__Exercise brief__
Copy the lines below exactly. No picture goes into the copy.

__Information shown__

:::

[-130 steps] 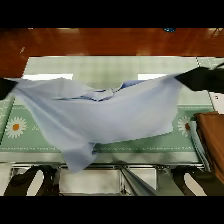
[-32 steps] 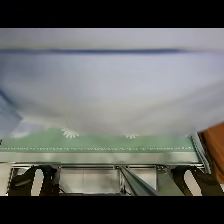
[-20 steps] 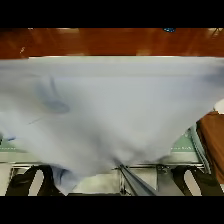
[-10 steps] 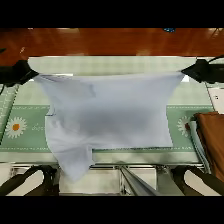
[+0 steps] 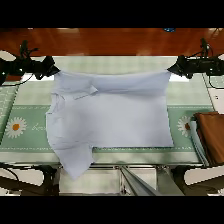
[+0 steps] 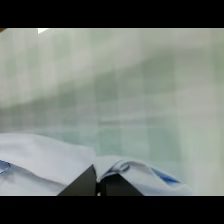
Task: Fold the shirts.
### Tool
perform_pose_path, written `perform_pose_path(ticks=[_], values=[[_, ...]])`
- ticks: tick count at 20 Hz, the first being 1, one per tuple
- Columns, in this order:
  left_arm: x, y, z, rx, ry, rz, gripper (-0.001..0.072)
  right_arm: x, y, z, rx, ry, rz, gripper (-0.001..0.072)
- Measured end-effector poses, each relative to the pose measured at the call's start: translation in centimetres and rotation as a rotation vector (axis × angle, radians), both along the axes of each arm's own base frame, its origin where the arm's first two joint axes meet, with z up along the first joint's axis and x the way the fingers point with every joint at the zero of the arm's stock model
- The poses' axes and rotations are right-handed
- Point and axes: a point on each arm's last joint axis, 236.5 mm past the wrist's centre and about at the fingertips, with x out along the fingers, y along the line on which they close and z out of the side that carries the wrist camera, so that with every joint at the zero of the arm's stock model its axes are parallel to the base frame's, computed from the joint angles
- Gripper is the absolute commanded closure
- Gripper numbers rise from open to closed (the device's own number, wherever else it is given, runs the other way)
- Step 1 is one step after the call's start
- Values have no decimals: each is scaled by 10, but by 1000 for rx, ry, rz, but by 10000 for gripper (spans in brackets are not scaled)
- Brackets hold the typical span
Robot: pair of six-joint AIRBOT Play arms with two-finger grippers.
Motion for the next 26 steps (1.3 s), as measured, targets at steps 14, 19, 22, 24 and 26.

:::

__Solution to the problem__
[-130 steps] 
[-32 steps] 
[-20 steps] 
[-10 steps] 
[+0 steps] 
[+0 steps] 
Task: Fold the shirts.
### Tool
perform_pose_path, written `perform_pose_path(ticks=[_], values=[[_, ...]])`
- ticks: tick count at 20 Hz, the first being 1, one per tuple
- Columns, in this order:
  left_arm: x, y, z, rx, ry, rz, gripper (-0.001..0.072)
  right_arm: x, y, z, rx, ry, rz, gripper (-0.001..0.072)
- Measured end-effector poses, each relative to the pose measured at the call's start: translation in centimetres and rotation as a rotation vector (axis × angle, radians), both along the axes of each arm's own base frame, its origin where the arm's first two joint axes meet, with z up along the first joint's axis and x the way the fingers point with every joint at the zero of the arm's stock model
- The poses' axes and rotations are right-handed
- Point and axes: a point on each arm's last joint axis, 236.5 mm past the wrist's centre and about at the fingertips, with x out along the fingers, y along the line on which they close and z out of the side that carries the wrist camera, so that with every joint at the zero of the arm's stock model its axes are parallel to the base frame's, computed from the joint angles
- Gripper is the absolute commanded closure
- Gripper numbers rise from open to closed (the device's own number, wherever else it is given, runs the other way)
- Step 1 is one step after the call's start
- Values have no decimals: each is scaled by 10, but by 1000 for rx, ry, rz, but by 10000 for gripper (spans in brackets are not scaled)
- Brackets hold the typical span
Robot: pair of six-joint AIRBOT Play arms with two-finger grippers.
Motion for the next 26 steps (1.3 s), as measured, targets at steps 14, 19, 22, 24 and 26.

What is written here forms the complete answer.